| About this task |
Exactly the lines from the one containing "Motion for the" through the end of the listing should be written out, both ends included, and nothing more.

| Dataset excerpt |
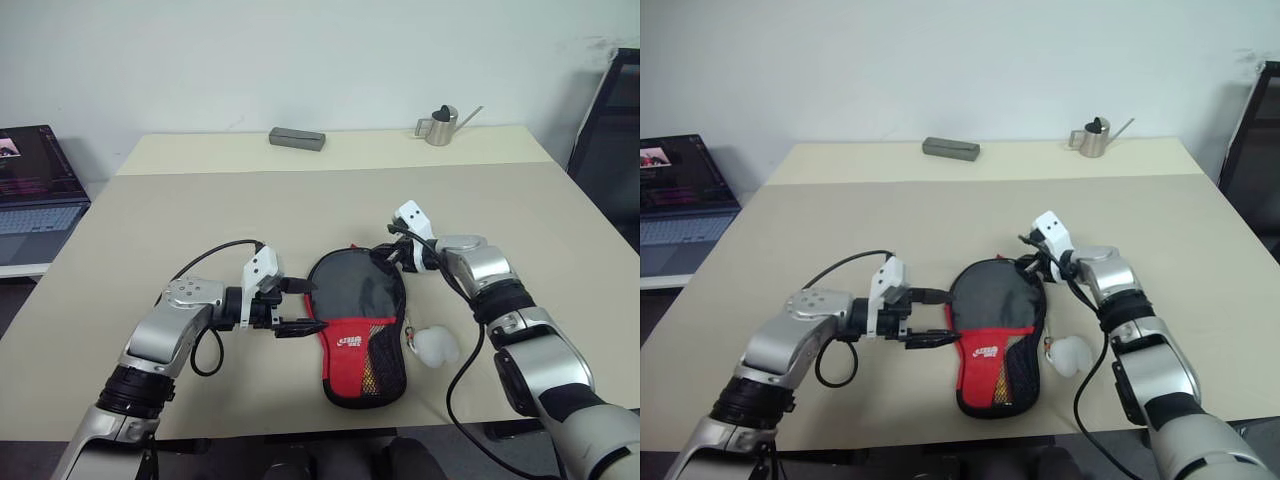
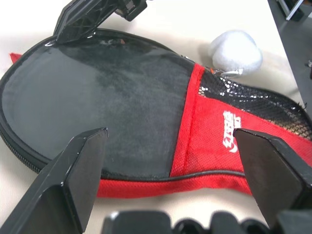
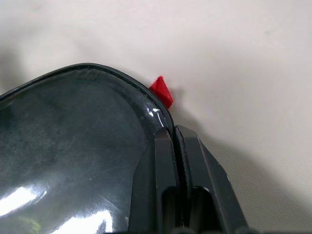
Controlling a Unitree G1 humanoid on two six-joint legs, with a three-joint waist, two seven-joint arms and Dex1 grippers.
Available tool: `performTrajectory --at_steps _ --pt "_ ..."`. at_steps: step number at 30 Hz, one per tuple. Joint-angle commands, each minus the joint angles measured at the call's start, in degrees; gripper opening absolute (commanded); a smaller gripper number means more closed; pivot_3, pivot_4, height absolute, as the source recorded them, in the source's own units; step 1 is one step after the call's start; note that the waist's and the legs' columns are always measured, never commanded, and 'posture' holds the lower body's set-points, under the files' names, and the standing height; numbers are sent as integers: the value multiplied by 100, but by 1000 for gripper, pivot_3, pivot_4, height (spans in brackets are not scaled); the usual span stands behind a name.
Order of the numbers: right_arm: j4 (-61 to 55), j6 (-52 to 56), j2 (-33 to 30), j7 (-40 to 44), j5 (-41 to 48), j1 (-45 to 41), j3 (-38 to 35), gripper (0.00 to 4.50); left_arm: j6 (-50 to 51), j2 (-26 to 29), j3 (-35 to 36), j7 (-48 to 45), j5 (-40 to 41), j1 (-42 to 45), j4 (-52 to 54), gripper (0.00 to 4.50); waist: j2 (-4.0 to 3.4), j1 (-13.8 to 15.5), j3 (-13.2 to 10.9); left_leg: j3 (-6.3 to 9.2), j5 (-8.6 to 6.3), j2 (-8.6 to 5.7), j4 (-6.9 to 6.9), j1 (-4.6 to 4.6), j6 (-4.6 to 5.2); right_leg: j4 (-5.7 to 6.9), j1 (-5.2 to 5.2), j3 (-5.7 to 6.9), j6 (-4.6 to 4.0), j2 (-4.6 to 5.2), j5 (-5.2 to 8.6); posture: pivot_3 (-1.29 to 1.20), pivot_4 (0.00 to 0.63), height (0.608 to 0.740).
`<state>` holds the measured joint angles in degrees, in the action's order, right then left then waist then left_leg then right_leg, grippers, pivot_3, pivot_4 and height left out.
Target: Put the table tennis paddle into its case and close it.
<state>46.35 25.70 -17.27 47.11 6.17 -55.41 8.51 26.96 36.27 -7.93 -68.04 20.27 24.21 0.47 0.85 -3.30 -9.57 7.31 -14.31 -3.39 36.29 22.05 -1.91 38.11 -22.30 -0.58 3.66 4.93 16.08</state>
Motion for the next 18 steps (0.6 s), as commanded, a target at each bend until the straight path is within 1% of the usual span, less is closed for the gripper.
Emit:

| Task result |
Motion for the next 18 steps (0.6 s), as commanded, a target at each bend until the straight path is within 1% of the usual span, less is closed for the gripper.
Emit:

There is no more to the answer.